- Action item -
Search the data for the word "panel" and copy every line where it occurs.

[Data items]

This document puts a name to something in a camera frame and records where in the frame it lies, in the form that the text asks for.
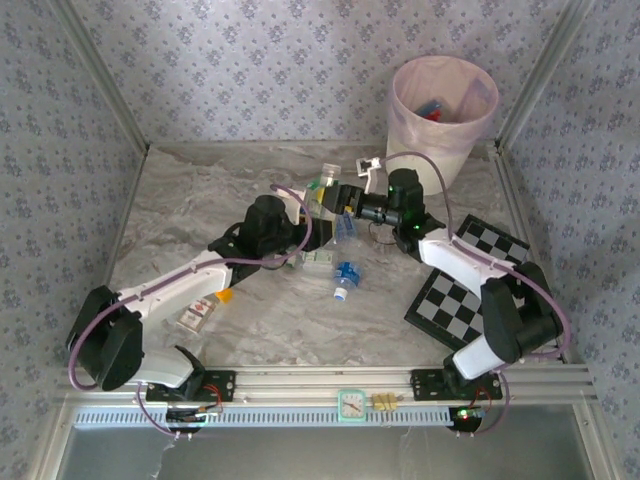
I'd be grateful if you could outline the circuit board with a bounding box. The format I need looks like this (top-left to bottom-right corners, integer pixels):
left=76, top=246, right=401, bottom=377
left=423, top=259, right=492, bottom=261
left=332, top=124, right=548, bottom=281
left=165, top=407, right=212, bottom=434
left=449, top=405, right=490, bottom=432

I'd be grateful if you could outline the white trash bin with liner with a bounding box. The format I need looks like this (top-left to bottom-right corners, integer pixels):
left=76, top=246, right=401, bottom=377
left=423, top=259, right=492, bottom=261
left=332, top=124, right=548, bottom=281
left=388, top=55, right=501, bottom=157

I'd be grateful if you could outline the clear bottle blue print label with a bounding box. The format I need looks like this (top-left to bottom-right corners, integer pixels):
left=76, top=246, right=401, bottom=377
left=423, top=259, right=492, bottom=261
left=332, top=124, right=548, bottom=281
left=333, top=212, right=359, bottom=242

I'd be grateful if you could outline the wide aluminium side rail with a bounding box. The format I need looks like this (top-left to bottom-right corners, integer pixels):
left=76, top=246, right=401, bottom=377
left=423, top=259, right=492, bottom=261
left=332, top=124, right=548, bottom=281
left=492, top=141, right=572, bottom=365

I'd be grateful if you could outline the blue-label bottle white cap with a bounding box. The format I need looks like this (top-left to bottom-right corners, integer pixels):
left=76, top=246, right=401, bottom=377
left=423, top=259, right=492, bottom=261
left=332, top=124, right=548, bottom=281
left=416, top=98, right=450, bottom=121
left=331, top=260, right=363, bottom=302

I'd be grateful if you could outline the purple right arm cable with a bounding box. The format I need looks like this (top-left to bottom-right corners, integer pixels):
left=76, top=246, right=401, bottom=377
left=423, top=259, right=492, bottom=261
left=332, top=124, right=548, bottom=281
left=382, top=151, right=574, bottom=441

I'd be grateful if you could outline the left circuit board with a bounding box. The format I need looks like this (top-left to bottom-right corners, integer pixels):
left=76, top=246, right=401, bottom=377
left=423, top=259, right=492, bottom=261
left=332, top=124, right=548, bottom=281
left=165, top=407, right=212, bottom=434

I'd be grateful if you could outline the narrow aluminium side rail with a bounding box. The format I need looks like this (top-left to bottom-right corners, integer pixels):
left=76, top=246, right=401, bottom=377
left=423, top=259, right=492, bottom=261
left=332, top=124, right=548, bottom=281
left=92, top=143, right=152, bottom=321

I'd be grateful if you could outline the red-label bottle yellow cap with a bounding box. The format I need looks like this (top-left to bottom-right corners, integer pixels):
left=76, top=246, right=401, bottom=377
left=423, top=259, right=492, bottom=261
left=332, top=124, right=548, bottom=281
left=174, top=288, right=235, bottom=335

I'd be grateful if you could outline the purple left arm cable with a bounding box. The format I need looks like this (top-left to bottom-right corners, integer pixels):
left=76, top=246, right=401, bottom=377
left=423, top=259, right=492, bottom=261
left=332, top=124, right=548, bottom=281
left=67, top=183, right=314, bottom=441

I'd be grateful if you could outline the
==
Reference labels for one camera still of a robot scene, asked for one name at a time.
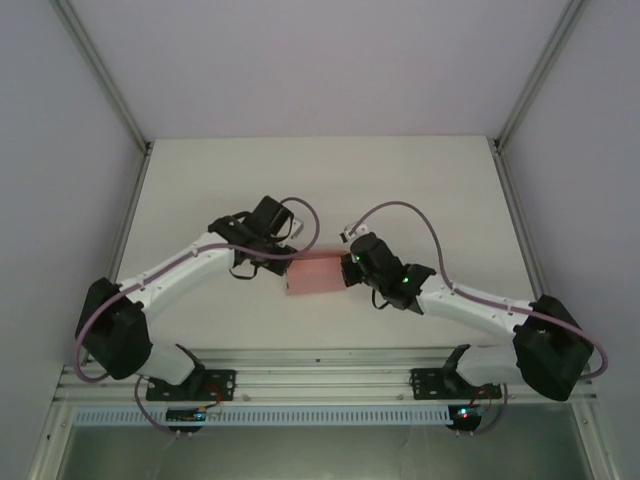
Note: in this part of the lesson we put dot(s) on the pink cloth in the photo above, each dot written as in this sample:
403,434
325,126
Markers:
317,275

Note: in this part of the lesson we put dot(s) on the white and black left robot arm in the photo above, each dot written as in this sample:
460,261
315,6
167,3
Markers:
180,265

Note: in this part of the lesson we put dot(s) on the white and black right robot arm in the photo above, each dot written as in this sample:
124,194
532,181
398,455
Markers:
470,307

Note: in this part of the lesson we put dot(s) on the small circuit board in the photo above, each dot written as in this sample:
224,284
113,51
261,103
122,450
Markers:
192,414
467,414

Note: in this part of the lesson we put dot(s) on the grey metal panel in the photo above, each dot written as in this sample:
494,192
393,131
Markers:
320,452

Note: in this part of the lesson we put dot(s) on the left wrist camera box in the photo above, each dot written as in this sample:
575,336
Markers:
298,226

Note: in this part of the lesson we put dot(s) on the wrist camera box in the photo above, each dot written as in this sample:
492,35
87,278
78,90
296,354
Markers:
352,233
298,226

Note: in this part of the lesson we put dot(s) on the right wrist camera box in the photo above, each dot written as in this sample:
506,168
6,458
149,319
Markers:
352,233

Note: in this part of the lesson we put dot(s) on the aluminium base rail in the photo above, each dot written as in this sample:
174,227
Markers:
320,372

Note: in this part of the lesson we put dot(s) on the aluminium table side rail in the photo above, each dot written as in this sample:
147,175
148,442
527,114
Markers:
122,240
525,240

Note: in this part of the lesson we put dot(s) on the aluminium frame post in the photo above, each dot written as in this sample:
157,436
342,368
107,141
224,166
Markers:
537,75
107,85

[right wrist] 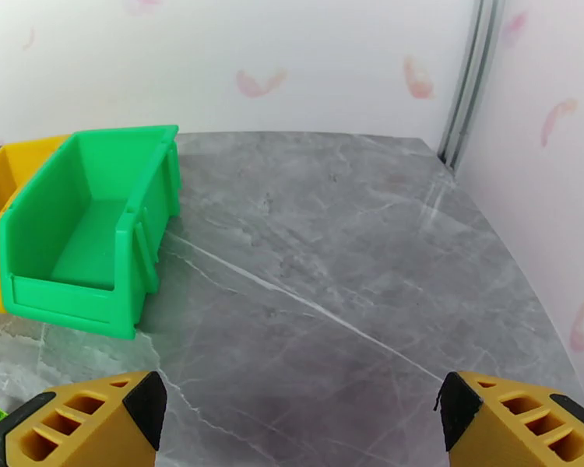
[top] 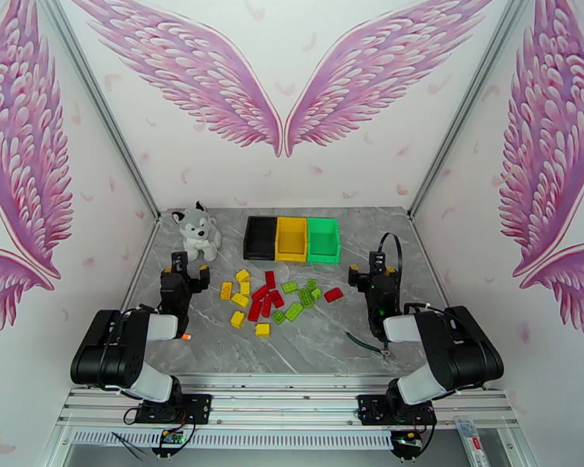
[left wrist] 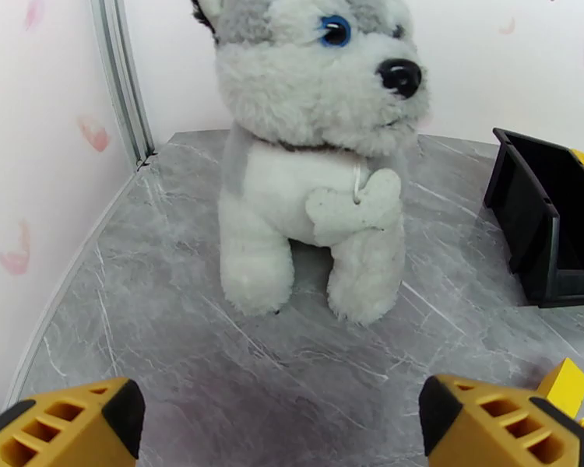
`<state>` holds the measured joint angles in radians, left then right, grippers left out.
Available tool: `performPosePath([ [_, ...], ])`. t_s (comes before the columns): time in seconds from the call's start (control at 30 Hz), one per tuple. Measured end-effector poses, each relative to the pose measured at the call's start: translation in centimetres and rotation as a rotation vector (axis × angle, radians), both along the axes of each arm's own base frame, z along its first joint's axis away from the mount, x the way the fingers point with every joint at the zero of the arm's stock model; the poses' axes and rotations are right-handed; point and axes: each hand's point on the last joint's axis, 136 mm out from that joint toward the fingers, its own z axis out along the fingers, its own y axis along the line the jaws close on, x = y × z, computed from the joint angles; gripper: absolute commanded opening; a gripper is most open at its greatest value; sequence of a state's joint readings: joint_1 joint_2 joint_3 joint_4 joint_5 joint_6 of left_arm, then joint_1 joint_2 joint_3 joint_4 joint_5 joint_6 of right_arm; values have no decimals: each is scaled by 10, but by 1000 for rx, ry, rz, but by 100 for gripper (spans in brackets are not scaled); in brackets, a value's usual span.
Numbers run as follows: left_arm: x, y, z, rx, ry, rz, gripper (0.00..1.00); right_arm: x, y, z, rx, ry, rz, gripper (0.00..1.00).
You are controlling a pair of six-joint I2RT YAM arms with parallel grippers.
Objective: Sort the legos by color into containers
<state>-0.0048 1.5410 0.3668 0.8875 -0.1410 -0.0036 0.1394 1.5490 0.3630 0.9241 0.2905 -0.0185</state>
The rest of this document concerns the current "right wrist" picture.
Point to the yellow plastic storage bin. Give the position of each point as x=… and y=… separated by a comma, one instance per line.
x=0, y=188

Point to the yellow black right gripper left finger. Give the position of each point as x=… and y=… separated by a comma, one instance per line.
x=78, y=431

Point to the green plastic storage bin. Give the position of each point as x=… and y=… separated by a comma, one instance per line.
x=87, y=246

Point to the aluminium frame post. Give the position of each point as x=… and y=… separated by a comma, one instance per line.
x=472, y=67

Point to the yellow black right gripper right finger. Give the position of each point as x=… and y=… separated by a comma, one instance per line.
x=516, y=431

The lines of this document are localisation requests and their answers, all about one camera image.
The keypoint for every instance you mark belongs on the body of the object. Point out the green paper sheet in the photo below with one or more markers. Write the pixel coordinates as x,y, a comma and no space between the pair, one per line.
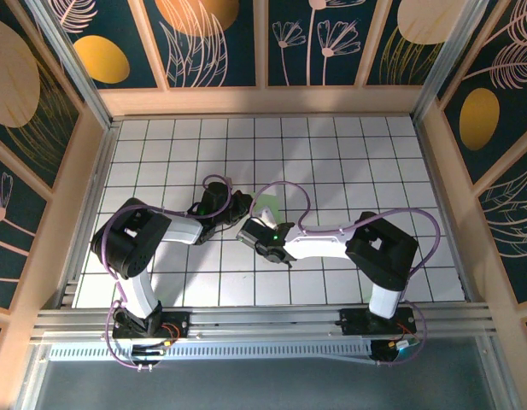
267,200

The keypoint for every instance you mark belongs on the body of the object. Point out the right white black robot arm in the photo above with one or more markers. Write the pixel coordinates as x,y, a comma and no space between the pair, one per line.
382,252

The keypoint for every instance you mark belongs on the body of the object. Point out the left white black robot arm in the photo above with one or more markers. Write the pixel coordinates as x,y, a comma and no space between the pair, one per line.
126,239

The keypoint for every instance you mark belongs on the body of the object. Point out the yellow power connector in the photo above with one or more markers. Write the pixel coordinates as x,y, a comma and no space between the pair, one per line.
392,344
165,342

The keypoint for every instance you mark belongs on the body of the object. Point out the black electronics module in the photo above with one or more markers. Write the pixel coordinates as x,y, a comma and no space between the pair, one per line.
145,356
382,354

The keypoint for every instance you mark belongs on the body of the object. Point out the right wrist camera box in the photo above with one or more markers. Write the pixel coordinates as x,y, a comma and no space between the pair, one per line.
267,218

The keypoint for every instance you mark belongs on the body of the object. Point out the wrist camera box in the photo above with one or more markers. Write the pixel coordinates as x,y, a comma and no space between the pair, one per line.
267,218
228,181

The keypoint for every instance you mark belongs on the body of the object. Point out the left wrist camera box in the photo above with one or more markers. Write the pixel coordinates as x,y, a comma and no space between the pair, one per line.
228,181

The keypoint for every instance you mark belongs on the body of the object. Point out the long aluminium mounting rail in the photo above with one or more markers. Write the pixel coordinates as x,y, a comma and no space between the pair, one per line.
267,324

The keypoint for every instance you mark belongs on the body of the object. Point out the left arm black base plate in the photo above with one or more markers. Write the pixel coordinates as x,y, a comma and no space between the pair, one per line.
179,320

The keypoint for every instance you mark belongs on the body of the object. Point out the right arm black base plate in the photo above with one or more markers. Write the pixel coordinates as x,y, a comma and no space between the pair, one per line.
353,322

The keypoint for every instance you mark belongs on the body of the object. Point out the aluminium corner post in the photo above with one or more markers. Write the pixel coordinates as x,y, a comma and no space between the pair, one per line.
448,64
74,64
* * *
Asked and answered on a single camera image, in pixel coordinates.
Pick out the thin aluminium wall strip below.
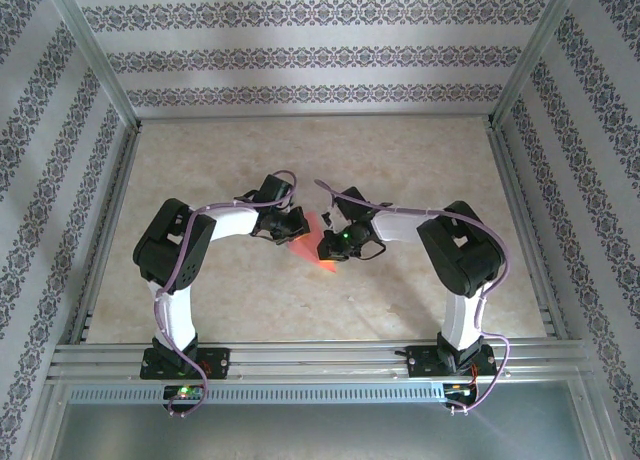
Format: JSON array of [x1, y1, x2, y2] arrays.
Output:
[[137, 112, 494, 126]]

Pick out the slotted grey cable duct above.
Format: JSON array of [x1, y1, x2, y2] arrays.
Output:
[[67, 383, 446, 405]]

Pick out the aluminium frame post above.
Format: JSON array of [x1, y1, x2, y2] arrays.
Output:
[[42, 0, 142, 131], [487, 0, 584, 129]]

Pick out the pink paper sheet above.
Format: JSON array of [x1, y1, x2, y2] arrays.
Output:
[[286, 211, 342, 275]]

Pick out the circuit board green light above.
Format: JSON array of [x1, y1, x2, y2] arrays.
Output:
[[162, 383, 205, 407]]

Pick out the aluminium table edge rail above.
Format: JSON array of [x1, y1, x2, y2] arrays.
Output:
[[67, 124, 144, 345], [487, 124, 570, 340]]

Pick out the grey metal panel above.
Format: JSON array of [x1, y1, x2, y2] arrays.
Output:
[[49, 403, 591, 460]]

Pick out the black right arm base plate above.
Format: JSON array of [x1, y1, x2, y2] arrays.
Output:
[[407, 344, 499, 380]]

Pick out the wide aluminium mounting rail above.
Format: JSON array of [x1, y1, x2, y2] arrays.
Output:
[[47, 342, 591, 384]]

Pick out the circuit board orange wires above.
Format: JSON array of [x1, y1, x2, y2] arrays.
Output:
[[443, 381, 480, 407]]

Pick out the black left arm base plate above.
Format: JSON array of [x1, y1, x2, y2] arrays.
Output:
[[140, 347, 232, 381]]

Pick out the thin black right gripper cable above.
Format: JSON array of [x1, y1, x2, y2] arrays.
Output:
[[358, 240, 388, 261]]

- Solution for this exercise -
Note: in this part of the lesson we put dot(s) on the grey metal panel in the photo above, each dot written as in this sample:
Pick out the grey metal panel above.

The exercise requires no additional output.